On Monday 6 August 2015, a previously fit and active 91-year-old customer, Dennis Satchell, pushed his trolley into one of the aisles of meat and dairy produce and there slipped on pooling watery liquid leaking from refrigerator units at Tesco ‘Extra’ store in Jarman Way, Hemel Hempstead. He fell and suffered multiple hip fractures, and had to have surgery to put a femoral pin in his leg. Very fortunately for a man of his years sustaining such an injury, Mr. Satchell survived, albeit without the ability still to bend the leg which had been broken.
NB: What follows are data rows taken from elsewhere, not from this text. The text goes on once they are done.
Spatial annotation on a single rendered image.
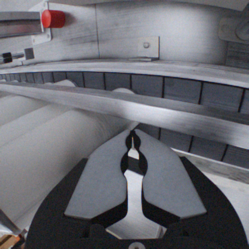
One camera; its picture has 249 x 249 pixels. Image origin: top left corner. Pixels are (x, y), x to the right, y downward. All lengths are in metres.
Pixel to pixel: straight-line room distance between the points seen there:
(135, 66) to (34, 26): 0.25
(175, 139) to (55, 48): 0.29
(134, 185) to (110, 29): 0.25
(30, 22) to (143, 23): 0.24
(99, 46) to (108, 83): 0.09
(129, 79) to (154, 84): 0.03
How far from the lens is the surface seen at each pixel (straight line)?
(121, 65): 0.18
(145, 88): 0.17
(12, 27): 0.35
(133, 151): 0.17
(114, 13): 0.24
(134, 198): 0.30
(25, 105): 0.19
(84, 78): 0.22
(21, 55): 0.31
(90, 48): 0.27
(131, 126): 0.15
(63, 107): 0.16
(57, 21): 0.31
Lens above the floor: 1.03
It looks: 48 degrees down
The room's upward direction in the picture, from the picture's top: 129 degrees counter-clockwise
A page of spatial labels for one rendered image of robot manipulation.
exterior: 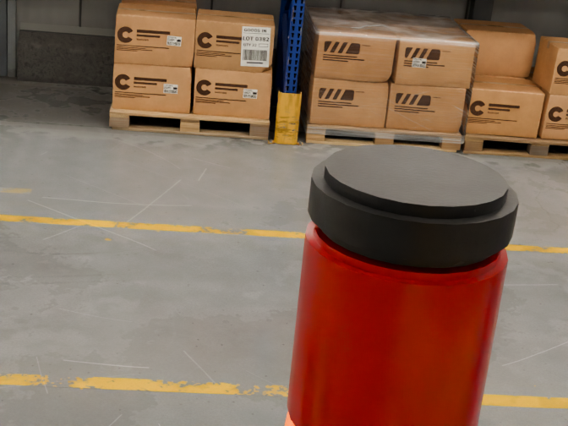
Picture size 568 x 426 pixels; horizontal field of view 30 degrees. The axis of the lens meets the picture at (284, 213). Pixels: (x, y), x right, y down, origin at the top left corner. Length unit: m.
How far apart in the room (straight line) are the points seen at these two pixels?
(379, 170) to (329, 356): 0.05
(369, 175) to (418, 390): 0.05
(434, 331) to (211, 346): 4.80
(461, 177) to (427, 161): 0.01
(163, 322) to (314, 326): 4.97
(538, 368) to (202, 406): 1.67
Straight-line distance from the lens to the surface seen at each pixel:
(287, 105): 7.93
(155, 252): 5.98
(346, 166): 0.25
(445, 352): 0.25
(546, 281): 6.25
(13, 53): 9.38
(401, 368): 0.25
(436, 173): 0.26
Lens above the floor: 2.42
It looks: 21 degrees down
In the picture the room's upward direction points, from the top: 6 degrees clockwise
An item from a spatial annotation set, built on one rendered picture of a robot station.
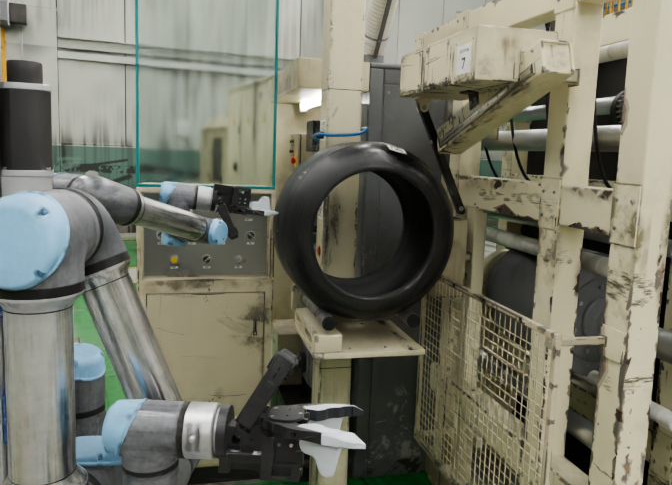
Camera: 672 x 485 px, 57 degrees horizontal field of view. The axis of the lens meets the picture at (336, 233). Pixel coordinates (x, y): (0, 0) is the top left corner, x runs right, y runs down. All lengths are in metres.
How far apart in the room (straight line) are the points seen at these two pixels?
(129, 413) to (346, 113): 1.58
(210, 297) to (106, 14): 8.70
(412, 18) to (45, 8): 6.48
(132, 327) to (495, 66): 1.20
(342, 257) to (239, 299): 0.53
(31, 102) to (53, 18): 9.62
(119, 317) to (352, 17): 1.58
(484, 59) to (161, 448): 1.29
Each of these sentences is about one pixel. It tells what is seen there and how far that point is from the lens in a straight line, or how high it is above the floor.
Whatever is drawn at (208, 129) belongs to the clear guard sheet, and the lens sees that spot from 2.55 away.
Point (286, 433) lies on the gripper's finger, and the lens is 0.83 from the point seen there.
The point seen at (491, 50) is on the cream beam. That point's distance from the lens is 1.78.
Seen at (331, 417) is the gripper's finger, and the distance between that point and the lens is 0.93.
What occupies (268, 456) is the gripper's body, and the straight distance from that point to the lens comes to 0.87.
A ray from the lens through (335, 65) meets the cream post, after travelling 2.26.
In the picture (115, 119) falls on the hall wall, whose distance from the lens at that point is 10.78.
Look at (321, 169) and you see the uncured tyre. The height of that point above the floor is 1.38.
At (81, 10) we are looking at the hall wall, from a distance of 10.95.
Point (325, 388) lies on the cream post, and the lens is 2.41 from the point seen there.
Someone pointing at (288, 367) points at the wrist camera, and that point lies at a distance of 0.85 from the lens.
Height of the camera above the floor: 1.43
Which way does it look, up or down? 7 degrees down
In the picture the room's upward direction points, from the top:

The leaks should have been able to drain away, but had not been able to do so because of blockage in the drains under the floor. The drains had become blocked because of bacteria setting the leakage into a jelly-like consistency, which prevented further liquid passing through. To get at the problem, Tesco eventually had to make holes in the floor: this was done within two days of report for a similar drainage problem in the bakery, but it was not done at all for the drains serving the leakage from the refrigeration units in the meat and dairy aisles until after Mr. Satchell had sustained his injury.

Despite such management systems as were in place, Tesco failed either to cure the underlying blockage or effectively to deal with the pooling leakage from refrigeration units over an extensive period. The problems first manifested themselves on 5 June 2015, 63 days before the accident. Over the two months to 6 August, Tesco had its maintenance engineers in several times, but to no material effect, other than that they and other Tesco staff at intervals used machines to suck up the pool of leakage, only to have that pool return because the leaks were continuous and the drains blockage still there.
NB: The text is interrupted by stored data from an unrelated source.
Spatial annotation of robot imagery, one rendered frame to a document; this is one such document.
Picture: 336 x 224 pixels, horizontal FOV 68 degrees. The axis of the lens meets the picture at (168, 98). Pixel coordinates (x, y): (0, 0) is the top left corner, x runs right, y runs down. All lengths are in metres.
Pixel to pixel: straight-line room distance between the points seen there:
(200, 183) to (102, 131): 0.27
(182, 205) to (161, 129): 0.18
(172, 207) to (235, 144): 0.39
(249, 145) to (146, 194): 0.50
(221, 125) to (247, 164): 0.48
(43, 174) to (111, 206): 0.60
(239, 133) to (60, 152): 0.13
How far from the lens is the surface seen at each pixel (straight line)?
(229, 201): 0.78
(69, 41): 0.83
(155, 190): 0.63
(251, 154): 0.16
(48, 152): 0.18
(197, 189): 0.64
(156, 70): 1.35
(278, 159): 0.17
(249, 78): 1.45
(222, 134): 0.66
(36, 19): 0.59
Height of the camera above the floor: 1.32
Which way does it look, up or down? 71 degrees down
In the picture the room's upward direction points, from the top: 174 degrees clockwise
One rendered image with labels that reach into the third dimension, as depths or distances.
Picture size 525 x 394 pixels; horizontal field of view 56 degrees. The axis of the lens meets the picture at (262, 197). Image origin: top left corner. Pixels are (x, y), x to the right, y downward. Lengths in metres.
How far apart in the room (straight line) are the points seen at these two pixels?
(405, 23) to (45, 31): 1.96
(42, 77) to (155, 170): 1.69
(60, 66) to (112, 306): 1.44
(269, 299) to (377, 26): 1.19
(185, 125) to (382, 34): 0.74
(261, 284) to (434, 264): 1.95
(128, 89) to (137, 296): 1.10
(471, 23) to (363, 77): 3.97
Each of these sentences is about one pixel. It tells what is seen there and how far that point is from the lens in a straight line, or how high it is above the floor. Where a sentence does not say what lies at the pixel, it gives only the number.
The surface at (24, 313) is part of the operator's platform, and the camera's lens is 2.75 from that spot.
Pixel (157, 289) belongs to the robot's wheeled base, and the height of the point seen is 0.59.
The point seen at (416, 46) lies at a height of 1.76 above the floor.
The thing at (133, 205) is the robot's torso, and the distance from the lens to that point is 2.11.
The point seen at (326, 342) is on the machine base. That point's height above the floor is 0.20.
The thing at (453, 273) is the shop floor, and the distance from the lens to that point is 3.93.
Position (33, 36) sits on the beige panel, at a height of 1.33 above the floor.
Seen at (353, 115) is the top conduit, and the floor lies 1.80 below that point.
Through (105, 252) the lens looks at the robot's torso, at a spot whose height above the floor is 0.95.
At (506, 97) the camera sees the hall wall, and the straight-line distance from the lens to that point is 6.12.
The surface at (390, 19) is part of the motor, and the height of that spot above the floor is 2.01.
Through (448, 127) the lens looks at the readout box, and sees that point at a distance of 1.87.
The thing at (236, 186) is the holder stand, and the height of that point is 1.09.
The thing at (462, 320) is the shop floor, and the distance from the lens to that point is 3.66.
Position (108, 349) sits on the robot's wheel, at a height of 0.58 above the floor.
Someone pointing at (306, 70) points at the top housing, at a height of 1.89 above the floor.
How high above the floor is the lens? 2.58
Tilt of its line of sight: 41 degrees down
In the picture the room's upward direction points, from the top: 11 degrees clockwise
Management failed to implement a number of options to mitigate the risk, such as turning off refrigeration units, closing all or parts of the aisles affected or using barriers to restrict access. Staff working on the shop floor had been complaining to store management, and had been reduced, in the absence of other effective measures being taken, to putting down flattened cardboard to try to soak up the leaks – thereby introducing a further trip hazard.
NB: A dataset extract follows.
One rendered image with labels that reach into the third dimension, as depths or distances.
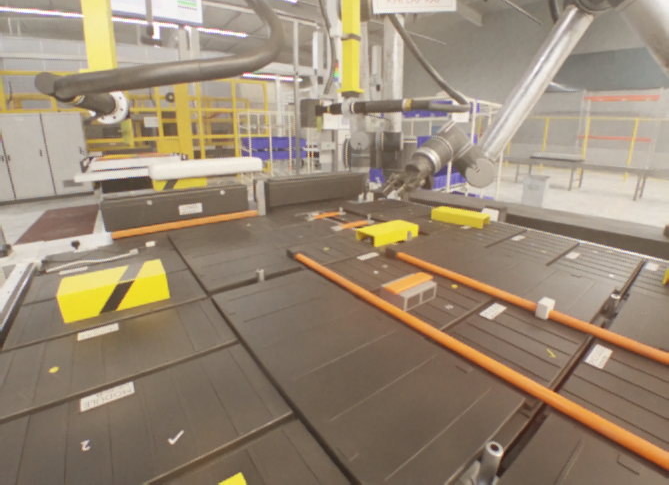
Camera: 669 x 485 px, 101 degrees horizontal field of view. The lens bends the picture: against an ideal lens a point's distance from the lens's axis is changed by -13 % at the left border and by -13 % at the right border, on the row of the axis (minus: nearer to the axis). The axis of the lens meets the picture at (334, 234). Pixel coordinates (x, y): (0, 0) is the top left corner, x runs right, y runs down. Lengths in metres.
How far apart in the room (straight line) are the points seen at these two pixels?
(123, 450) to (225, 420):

The Court heard that slips and trips had long been identified, both by Tesco and by regulators such as HSE, as the single greatest cause of injuries being sustained in stores, and that Tesco – the UK’s largest grocer and Europe’s second largest – has over 3,000 stores in the UK alone, of which the Jarman Way ‘Extra’ store is amongst the largest 10%.

Tesco, whilst it admitted guilt, did not accept the extent of its offending, arguing that it bore only a medium level of culpability, that the failures giving rise to the injury being sustained were failures local to the Jarman Way store, and that there was not a high likelihood of injury from slipping by reason of its safety failures. District Judge Leigh-Smith had to hold several hearings and hear from a number of witnesses and experts in order to determine the matter. He found that Tesco had been highly culpable, that the maintenance issues repeatedly reported through Tesco’s Bengaluru call centre should have been identified and addressed at area management level, and that there was a high likelihood of people slipping and sustaining a material level of injury. He is due in the coming weeks also to fix the amount of costs Tesco should pay in addition to the fine.

Cllr Julie Banks, Dacorum Borough Council’s Portfolio Holder for Community and Regulatory Services, said: ‘This sentence concludes an investigation that has lasted more than four years and reflects the hard work and dedication of the Council’s Environmental Health Officers who investigated this case.

‘We will always take action where we deem it necessary to protect the public. This case sends out an important message, highlighting the need for businesses to comply with health and safety law and take all appropriate measures to prevent risk of injury to their employees and the public.’

The Council’s environmental health team is employed to investigate serious accidents and ensure that businesses in Dacorum comply with health and safety law and are authorised to take action where they find non-compliance. Businesses can find free guidance and advice on the Health and Safety Executive website: www.hse.gov.uk.